Data Engineering Fundamentals

Types of data

  • Structured

    Data is organized in a defined manner or schema, typically found in relational databases.

    • easily queryable
    • organized in rows and columns
    • has a consistent structure
  • Unstructured

    Data that doesn’t have a predefined structure or schema.

    • not easily queryable without preprocessing
    • may come in various formats
  • Semi-structured

    Data that is not as organized as structured data but has some level of structure in the form of tags, hierarchies or other patterns.
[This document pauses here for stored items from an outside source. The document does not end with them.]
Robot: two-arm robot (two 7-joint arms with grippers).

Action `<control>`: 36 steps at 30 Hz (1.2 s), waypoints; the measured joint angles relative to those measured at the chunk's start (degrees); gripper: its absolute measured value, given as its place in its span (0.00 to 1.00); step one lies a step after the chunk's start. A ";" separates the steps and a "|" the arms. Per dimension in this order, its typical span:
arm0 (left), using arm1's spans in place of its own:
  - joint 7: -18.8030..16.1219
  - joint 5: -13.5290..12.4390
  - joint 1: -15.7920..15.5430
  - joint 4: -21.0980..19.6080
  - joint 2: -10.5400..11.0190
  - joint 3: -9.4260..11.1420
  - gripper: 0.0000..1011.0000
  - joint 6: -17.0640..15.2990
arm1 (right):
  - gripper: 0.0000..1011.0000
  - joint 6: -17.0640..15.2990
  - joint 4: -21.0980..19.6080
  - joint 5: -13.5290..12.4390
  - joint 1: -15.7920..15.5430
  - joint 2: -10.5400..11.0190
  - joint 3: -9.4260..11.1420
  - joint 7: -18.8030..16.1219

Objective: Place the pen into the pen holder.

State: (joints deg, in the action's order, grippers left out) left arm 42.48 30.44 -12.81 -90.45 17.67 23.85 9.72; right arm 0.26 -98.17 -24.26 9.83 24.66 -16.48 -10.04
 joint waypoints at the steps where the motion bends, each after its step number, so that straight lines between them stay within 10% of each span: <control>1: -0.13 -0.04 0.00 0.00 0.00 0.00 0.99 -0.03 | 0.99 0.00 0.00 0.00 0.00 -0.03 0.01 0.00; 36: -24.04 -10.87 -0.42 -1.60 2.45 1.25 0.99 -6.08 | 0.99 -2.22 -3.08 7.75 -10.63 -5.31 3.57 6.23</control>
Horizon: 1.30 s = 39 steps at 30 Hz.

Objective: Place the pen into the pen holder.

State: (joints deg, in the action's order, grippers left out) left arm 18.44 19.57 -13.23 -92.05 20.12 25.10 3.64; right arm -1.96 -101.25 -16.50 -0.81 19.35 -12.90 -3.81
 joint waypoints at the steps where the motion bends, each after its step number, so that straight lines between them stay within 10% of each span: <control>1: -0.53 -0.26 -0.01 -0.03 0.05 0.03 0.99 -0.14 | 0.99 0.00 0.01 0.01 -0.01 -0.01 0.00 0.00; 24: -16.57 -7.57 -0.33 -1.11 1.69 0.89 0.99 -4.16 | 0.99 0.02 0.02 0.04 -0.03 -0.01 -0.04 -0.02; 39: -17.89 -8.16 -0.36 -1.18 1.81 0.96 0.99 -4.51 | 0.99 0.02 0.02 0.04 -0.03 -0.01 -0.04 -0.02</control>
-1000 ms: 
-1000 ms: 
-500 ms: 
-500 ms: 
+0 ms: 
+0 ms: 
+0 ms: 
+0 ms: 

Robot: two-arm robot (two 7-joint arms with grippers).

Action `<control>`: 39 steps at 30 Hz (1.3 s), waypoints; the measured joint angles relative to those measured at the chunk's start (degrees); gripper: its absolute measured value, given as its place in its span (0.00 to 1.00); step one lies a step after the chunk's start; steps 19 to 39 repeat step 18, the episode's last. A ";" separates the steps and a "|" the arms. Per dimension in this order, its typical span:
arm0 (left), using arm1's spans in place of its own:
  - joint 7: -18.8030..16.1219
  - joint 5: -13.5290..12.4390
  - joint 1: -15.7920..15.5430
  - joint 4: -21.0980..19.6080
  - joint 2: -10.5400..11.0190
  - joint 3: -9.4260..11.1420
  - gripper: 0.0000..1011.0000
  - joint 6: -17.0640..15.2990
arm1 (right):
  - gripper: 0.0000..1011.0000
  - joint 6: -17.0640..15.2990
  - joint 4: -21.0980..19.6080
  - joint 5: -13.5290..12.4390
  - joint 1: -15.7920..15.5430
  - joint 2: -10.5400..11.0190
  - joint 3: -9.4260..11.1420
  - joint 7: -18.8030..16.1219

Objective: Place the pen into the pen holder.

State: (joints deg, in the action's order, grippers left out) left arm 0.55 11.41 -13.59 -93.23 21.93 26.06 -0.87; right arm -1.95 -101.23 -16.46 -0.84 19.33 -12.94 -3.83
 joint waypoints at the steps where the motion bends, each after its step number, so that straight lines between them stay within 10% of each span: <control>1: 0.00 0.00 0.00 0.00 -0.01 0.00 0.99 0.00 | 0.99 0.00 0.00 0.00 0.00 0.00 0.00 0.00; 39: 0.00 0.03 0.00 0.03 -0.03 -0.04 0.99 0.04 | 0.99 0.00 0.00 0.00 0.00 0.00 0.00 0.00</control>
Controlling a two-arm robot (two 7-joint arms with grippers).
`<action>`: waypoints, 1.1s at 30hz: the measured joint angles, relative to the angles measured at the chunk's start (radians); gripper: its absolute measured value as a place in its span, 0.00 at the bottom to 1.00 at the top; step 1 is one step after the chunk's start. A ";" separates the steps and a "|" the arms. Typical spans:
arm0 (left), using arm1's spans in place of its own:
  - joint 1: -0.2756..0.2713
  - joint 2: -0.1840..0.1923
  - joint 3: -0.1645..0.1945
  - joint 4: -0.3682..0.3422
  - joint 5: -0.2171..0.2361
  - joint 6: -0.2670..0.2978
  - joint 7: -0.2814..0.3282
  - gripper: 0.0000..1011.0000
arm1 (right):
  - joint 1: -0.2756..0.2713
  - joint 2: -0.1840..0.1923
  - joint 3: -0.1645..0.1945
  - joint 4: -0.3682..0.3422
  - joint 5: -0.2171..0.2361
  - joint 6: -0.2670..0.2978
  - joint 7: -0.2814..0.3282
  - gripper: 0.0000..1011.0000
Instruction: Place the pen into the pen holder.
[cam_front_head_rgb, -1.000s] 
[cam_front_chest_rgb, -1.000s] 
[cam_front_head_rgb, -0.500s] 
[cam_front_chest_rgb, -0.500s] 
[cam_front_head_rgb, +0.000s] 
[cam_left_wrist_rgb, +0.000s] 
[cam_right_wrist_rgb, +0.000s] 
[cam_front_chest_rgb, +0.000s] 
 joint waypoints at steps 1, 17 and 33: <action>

    • elements might be tagged or chategorized in some way
    • more flexible than structured data but not as chaotic as unstructured data

Properties of data

  • Volume

    Refers to the amount or size of data that organizations are dealing with at any given time.

  • Velocity

    Refers to the speed at which new data is generated, collected and processed.

  • Variety

    Refers to the different types, structures and sources of data.

Data Warehouses vs. Data Lakes

Data Warehouse

A centralized repository optimized for analysis where data from different sources is stored in a structured format.

Data Lake

A storage repository that holds vast amounts of raw data in its native format, including structured, semi-structured, and unstructured data.

Schema

  • Data Warehouse

    Schema on write: predefined schema before writing data.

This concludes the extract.